What the task asks.
Show all lines from the listing below that contain "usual".

☆ ☆ ☆ ☆

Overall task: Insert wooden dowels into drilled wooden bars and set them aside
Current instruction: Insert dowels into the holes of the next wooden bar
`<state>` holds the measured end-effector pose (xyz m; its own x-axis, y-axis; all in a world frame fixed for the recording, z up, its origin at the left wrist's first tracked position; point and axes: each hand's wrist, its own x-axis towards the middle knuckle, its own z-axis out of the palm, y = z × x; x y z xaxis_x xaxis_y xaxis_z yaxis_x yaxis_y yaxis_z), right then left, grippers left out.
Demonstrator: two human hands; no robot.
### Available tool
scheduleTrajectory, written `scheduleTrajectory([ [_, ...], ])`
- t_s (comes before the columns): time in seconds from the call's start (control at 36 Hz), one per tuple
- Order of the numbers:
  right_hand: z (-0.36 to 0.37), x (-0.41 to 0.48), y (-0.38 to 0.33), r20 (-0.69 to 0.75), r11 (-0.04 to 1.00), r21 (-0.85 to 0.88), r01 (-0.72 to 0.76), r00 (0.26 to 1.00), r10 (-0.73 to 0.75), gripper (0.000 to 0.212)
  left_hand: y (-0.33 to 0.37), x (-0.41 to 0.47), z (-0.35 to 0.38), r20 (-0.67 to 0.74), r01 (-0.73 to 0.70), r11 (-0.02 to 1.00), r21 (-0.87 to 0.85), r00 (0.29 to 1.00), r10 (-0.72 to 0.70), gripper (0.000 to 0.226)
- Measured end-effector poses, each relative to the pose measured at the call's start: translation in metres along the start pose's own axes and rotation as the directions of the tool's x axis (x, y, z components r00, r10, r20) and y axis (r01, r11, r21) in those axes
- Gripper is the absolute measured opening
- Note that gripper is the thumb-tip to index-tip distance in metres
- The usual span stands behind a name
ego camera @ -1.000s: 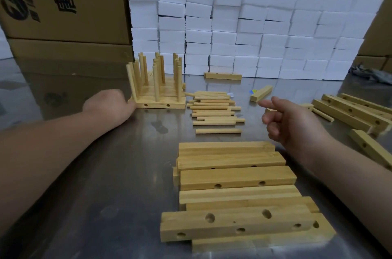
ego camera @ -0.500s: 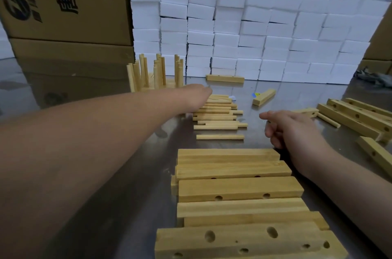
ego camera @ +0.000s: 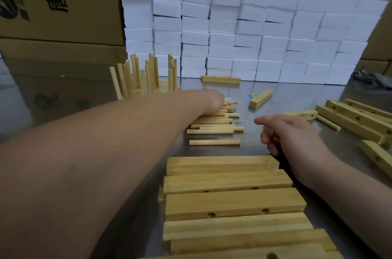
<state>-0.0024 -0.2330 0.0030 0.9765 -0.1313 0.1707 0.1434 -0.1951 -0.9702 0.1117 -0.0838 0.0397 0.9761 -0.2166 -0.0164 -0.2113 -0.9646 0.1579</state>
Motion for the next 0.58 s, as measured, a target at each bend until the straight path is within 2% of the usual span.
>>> scheduleTrajectory([
  [0.08,0.000,-0.001,-0.001,0.000,1.000,-0.007,-0.005,1.000,0.005,0.018,-0.006,0.003,-0.010,-0.133,0.034,0.990,0.136,0.991,-0.015,0.024],
  [0.14,0.000,-0.001,-0.002,0.000,1.000,-0.008,-0.010,1.000,0.010,0.018,-0.012,0.002,-0.020,-0.188,0.084,0.977,0.194,0.981,-0.047,0.027],
  [0.19,0.000,-0.002,-0.002,0.002,1.000,-0.007,-0.012,1.000,0.012,0.017,-0.016,-0.004,-0.024,-0.159,0.105,0.957,0.271,0.985,-0.063,0.029],
  [0.28,0.001,-0.002,-0.003,0.001,1.000,-0.014,-0.019,1.000,0.019,0.017,-0.017,-0.003,-0.015,-0.099,0.111,0.949,0.295,0.991,-0.085,0.028],
  [0.39,0.001,-0.003,-0.004,0.004,0.999,-0.004,-0.031,0.999,0.031,0.016,-0.021,0.000,-0.009,-0.084,0.100,0.963,0.249,0.993,-0.082,0.030],
  [0.5,0.000,-0.003,-0.004,0.011,1.000,-0.004,-0.031,0.999,0.031,0.016,-0.023,0.001,-0.010,-0.112,0.087,0.991,0.098,0.991,-0.076,0.021],
  [0.58,0.001,-0.003,-0.004,0.015,0.999,-0.007,-0.032,0.999,0.032,0.017,-0.023,0.001,-0.011,-0.106,0.017,1.000,0.015,0.994,-0.016,0.031],
])
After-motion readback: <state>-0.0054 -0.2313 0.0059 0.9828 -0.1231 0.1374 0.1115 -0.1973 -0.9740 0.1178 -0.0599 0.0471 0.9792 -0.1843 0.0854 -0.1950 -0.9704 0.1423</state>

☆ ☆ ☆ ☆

Response below.
- The usual span stands behind a name
Motion for the next 0.58 s, as measured, a target at each bend until the straight path is within 2% of the usual span.

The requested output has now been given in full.